Similarly, configure Kafka producers in application.conf:

kafka.producer {
  metrics.tags = {
    name = "producer"
  }
  key.serializer = "org.apache.kafka.common.serialization.StringSerializer"
  value.serializer = "org.apache.kafka.common.serialization.StringSerializer"
}

Metrics

play-kafka-utils uses Micrometer for metrics instrumentation. Users can choose their preferred monitoring backend by binding an instance of its registry in a module.

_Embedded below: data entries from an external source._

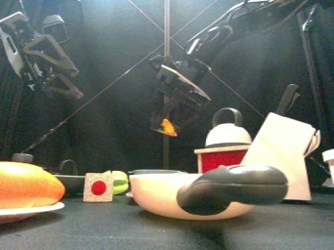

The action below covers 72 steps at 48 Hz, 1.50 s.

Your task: Place squash half in bowl

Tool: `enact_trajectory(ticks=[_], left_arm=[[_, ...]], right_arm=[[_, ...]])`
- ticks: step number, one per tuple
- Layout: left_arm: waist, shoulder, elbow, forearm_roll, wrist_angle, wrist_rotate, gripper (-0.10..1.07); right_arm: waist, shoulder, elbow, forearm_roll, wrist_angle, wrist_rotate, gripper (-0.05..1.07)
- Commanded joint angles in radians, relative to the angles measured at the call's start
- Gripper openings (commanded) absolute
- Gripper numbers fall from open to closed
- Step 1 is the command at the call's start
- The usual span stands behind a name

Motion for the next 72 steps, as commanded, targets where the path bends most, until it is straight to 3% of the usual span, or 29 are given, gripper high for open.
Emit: enact_trajectory(ticks=[1,11,22,35,51,72], left_arm=[[0.003,0.000,-0.020,0.002,-0.008,-0.002,0.93],[0.012,0.000,-0.026,-0.002,-0.008,-0.005,0.93],[0.034,0.000,-0.026,-0.020,-0.009,-0.002,0.93],[0.054,0.000,-0.025,-0.020,-0.008,-0.002,0.93],[0.075,0.000,-0.012,-0.021,-0.008,-0.003,0.93],[0.074,0.000,-0.005,-0.032,-0.009,-0.003,0.93]], right_arm=[[-0.078,-0.015,-0.055,-0.031,-0.002,0.000,0.81],[-0.175,0.067,-0.133,-0.054,-0.014,0.000,0.81],[-0.209,0.198,-0.245,-0.071,-0.060,0.000,0.82],[-0.219,0.273,-0.295,-0.064,-0.081,0.005,0.84],[-0.218,0.276,-0.285,-0.057,-0.055,0.006,1.02],[-0.169,0.235,-0.287,-0.044,0.009,0.002,1.03]])
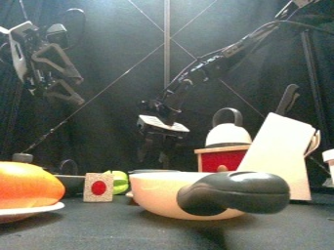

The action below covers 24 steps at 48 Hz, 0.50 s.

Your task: Place squash half in bowl

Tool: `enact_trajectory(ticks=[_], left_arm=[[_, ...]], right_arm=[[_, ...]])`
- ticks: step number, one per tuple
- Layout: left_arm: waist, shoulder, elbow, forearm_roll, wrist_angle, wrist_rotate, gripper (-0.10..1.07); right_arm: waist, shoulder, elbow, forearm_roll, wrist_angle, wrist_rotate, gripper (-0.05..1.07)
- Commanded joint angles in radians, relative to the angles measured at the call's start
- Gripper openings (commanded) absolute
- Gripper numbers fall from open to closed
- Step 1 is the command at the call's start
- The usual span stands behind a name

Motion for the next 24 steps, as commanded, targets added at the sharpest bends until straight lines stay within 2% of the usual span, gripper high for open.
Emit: enact_trajectory(ticks=[1,15,24], left_arm=[[0.003,0.000,-0.014,-0.002,-0.006,0.000,0.93],[0.000,0.000,-0.011,-0.003,-0.009,0.011,0.93],[-0.003,0.000,0.003,0.023,-0.014,0.029,0.93]], right_arm=[[0.023,-0.071,-0.017,-0.002,0.014,-0.002,1.03],[0.083,-0.172,0.054,0.000,0.009,0.008,1.03],[0.156,-0.261,0.127,0.006,0.006,0.025,1.03]])
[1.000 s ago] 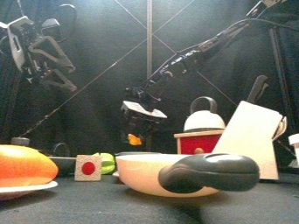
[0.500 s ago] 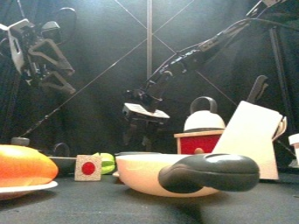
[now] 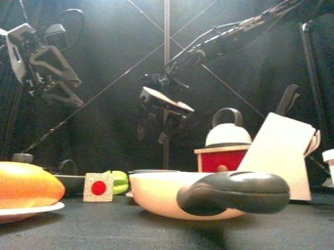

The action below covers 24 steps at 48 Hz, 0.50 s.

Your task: Place squash half in bowl

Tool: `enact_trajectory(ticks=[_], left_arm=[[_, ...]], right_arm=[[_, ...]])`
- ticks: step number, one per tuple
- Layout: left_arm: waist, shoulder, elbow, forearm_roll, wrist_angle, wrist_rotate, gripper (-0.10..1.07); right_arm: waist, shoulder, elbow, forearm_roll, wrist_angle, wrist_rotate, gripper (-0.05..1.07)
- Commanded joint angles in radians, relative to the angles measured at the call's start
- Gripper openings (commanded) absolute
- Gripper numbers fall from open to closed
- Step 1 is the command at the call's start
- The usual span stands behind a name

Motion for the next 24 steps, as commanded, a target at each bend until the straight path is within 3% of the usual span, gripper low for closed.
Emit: enact_trajectory(ticks=[1,15,24], left_arm=[[-0.002,0.000,-0.011,0.003,-0.009,0.005,0.93],[-0.003,0.000,-0.006,-0.009,-0.014,0.014,0.93],[-0.003,0.000,-0.005,-0.014,-0.015,0.017,0.93]], right_arm=[[0.041,-0.092,0.023,-0.002,-0.009,0.009,1.03],[0.106,-0.216,0.166,-0.058,-0.109,0.078,1.03],[0.107,-0.273,0.262,-0.072,-0.281,0.095,1.03]])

For example, for Prometheus - first, add a dependency for its backend:

libraryDependencies += "io.micrometer" % "micrometer-registry-prometheus" % "1.13.2"

...and then, binding an instance of its registry:

class KafkaModule extends AbstractModule with ScalaModule {
  override def configure(): Unit = {
    //Other bindings
    bind[PrometheusMeterRegistry].toInstance(new PrometheusMeterRegistry(PrometheusConfig.DEFAULT))
    //Other bindings
  }
  //Provides methods
}

Exposing Metrics:

You can expose metrics through a Play controller:

import javax.inject.Inject
import io.micrometer.prometheus.PrometheusMeterRegistry
import play.api.mvc._

class MetricsController @Inject()(cc: ControllerComponents, registry: PrometheusMeterRegistry) extends AbstractController(cc) {
  def metrics() = Action {
    Ok(registry.scrape()).as("text/plain")
  }
}

Note: it is strongly recommended to secure this endpoint with something like Silhouette.


Error Handling and Retries

You can configure retries for Kafka consumers in application.conf:

kafka.consumer {
  max-retries = 5  // Number of retry attempts
  base-delay = 500 millis  // Base delay between retries
}

The retry logic is to increase the delay exponentially with each successive retry. With the above configuration, the consumer will retry five times with the delay of 500ms, 1000ms, 2000ms, 4000ms, and 8000ms.

Messages that fail after maximum retries are sent to a dead-letter topic, allowing you to inspect and handle failed messages separately:

kafka.consumer.dead-letter-topic = "dead-letter-topic"

Authentication

play-kafka-utils supports Kafka authentication mechanisms like SASL/PLAIN, SASL/SCRAM, and SSL. Add the necessary configuration in application.conf:

kafka {
  security.protocol = "SASL_PLAINTEXT"
  sasl.mechanism = "PLAIN"
  sasl.jaas.config = "org.apache.kafka.common.security.plain.PlainLoginModule required username=\"your-username\" password=\"your-password\";"
}

You can also use SSL for encrypted communication:

kafka {
  security.protocol = "SSL"
  ssl.keystore.location = "/path/to/keystore.jks"
  ssl.keystore.password = "your-keystore-password"
  ssl.truststore.location = "/path/to/truststore.jks"
  ssl.truststore.password = "your-truststore-password"
}

Contributing

Contributions to play-kafka-utils are welcome! Feel free to submit issues, bug fixes, or feature requests.

Development Setup

  1. Fork the repository
  2. Clone your fork locally: git clone https://github.com/megafarad/play-kafka-utils.git
  3. Create a new branch for your feature/fix: git checkout -b feature-branch
  4. Submit a pull request with a clear description of your changes.

License

This project is licensed under the MIT License - see the LICENSE file for details.